细胞内的自噬可以被饥饿，细胞器损伤，病原体感染，低氧，热激等多种侵扰因素激活。但是我们对自噬过程是否及如何应对细胞机械损伤或支撑结构的破坏仍然知之甚少。在本项目中，我们选用秀丽线虫表皮上皮细胞层为研究模型，系统性地检测各类上皮细胞支撑结构(包括细胞骨架，细胞黏着结构和胞外基质层等)的损坏对自噬过程的调控作用。已完成的实验结果显示，绝大多数支撑结构的破坏均不会引起显著自噬现象，只有底膜黏着结构和基底膜胞外基质的缺失可明显激活自噬过程。相反，上皮细胞顶膜黏着结构的破坏可有效阻断热激引起的自噬小体形成。这些研究成果表明上皮细胞特定支撑结构对自噬的调控作用具有明显的空间特异性。我们计划深入解析上皮细胞不同支撑结构促进或抑制自噬的分子机制，并且探索这些调控机制对细胞存活和生理功能的影响。本课题的研究成果可以为各种与自噬或上皮细胞结构损伤相关的疾病的病理机制提供基础的理论支持。

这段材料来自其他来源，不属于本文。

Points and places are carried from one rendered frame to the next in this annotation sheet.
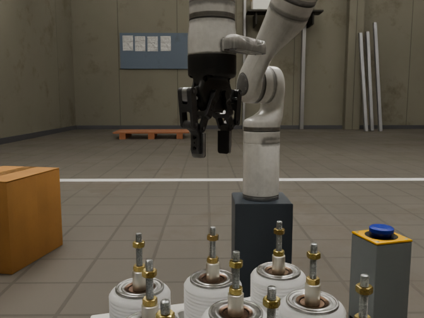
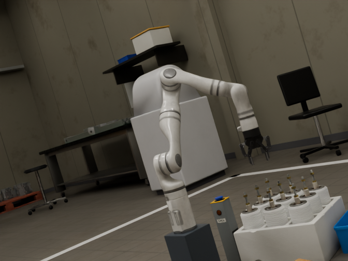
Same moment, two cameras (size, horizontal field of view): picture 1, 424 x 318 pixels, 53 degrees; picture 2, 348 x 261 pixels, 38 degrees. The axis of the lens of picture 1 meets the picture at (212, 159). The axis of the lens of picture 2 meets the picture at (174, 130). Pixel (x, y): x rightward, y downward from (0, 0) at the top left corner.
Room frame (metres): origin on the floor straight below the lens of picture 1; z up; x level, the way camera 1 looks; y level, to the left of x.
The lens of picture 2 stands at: (2.31, 1.56, 0.76)
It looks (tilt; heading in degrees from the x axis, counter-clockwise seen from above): 1 degrees down; 232
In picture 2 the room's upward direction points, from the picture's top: 17 degrees counter-clockwise
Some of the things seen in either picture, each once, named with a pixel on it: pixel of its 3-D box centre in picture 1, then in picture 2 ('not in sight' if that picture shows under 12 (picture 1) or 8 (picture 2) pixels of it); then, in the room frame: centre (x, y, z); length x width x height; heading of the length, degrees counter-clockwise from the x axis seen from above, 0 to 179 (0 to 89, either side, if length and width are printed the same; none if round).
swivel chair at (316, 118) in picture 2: not in sight; (312, 111); (-1.71, -1.43, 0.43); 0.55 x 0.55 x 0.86
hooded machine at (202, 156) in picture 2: not in sight; (175, 127); (-1.12, -2.78, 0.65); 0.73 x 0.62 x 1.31; 179
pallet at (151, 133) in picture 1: (153, 134); not in sight; (6.82, 0.94, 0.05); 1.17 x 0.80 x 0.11; 92
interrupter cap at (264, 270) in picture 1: (278, 271); (249, 211); (0.71, -0.11, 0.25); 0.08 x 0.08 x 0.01
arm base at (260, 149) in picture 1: (260, 164); (180, 209); (1.07, -0.12, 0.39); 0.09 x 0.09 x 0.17; 1
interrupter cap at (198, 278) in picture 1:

A variety of cellular stresses, such as starvation, organelle damage, heat stress, hypoxia and pathogen infection can trigger the autophagic process. However, whether the autophagy machinery can be regulated by structural damage of the cell remains largely unknown. In this work, we utilize the C. elegans epidermis as the model and systemically investigate the relationship between damage of mechanical supporting structures (cytoskeletons, cell junctions, adhesions and extracellular matrix) and autophagy induction. Our results show that, surprisingly, most types of structural damage do not trigger autophagy. Only damage of basal extracellular matrix or the underlying muscle cells activates a distinct autophagic response in the epidermis. On the contrary, detachment of the epidermal cells from the apical extracellular matrix inhibits autophagosome formation caused by heat stress. Our discoveries reveal that the autophagic activation or inhibition in response to epidermal structural damage is clearly spatially restricted. We plan to explore in-depth the underlying mechanisms of how the epidermal supporting structures regulate autophagy, and how they may affect the survival and damage repair of the epidermal cells. The results obtained from these studies will not only help us better understand the pathogenesis of structural damage- and autophagy-related diseases, but also provide insight into more generic rules of autophagy regulation by the structural and mechanical properties of the cells across species.